*Your goal*
Provide the material again, with every line intact and exact.

-*-*-

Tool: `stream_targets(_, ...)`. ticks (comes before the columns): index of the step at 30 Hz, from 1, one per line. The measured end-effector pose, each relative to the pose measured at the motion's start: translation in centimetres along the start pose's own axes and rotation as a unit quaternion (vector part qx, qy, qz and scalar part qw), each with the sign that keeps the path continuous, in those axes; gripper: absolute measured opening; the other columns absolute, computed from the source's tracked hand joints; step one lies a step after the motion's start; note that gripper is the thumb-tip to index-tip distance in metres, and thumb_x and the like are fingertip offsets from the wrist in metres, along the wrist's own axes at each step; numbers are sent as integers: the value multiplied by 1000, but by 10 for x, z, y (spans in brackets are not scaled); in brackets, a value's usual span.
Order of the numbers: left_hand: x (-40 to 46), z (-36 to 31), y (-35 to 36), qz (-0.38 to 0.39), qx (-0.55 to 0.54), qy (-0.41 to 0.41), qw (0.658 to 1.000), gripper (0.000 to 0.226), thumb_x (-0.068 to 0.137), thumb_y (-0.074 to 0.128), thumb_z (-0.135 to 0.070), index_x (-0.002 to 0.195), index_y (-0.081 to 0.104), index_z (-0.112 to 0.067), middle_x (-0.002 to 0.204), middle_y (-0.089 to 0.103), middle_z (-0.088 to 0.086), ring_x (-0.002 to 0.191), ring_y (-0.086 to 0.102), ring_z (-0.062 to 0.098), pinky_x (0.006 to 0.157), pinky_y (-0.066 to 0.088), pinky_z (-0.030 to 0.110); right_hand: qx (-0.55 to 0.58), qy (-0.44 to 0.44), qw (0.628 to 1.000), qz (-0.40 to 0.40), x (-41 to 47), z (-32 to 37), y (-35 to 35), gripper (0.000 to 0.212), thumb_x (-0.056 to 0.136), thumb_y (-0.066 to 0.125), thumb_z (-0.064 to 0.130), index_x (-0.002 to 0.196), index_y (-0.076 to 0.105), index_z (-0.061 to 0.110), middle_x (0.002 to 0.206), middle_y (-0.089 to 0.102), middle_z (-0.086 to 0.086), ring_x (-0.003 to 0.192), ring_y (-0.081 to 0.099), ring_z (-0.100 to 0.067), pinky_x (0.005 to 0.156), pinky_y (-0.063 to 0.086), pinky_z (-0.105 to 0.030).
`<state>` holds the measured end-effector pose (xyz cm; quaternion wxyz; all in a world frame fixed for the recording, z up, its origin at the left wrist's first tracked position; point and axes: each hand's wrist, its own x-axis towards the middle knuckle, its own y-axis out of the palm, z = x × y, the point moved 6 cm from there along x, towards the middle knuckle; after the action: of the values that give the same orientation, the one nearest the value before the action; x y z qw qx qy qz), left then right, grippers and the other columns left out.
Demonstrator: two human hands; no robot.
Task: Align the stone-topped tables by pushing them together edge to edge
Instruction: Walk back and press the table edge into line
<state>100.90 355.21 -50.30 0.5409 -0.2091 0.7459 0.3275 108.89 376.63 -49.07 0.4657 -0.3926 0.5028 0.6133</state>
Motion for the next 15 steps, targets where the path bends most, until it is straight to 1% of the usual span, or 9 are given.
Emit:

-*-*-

*Answer to the exercise*
Tool: `stream_targets(_, ...)`. ticks (comes before the columns): index of the step at 30 Hz, from 1, one per line. The measured end-effector pose, each relative to the pose measured at the motion's start: translation in centimetres along the start pose's own axes and rotation as a unit quaternion (vector part qx, qy, qz and scalar part qw), each with the sign that keeps the path continuous, in those axes; gripper: absolute measured opening; the other columns absolute, computed from the source's tracked hand joints; step one lies a step after the motion's start; note that gripper is the thumb-tip to index-tip distance in metres, and thumb_x and the like are fingertip offsets from the wrist in metres, along the wrist's own axes at each step; numbers are sent as integers: the value multiplied by 1000, but by 10 for x, z, y (spans in brackets are not scaled); in brackets, a value's usual span.
Order of the numbers: left_hand: x (-40 to 46), z (-36 to 31), y (-35 to 36), qz (-0.38 to 0.39), qx (-0.55 to 0.54), qy (-0.41 to 0.41), qw (0.658 to 1.000), gripper (0.000 to 0.226), thumb_x (-0.068 to 0.137), thumb_y (-0.074 to 0.128), thumb_z (-0.135 to 0.070), index_x (-0.002 to 0.195), index_y (-0.081 to 0.104), index_z (-0.112 to 0.067), middle_x (-0.002 to 0.204), middle_y (-0.089 to 0.103), middle_z (-0.088 to 0.086), ring_x (-0.002 to 0.191), ring_y (-0.086 to 0.102), ring_z (-0.062 to 0.098), pinky_x (0.006 to 0.157), pinky_y (-0.066 to 0.088), pinky_z (-0.030 to 0.110); right_hand: qx (-0.55 to 0.58), qy (-0.44 to 0.44), qw (0.628 to 1.000), qz (-0.40 to 0.40), x (-41 to 47), z (-32 to 37), y (-35 to 35), gripper (0.000 to 0.212), thumb_x (-0.056 to 0.136), thumb_y (-0.066 to 0.125), thumb_z (-0.064 to 0.130), index_x (-0.002 to 0.196), index_y (-0.076 to 0.105), index_z (-0.061 to 0.110), middle_x (0.002 to 0.206), middle_y (-0.089 to 0.102), middle_z (-0.086 to 0.086), ring_x (-0.003 to 0.192), ring_y (-0.081 to 0.099), ring_z (-0.100 to 0.067), pinky_x (0.005 to 0.156), pinky_y (-0.063 to 0.086), pinky_z (-0.105 to 0.030).
`<state>` holds the measured end-effector pose (xyz cm; quaternion wxyz; all in a world frame fixed for the recording, z up, its origin at the left wrist's first tracked position; point and axes: each hand's wrist, its own x-axis towards the middle knuckle, its own y-axis out of the palm, z = x × y, the point moved 6 cm from there along x, towards the middle knuckle; after the action: of the values that give the same orientation, the one nearest the value before the action; x y z qw qx qy qz), left then right, grippers and the other columns left out.
Demonstrator: two human hands; no robot.
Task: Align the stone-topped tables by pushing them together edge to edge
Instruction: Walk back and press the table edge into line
<state>100.90 355.21 -50.30 0.5409 -0.2091 0.7459 0.3275 108.89 376.63 -49.07 0.4657 -0.3926 0.5028 0.6133</state>
Motion for the next 15 steps, targets where the path bends most, until it is straight to 1% of the usual span, or 9 are given.
Emit:

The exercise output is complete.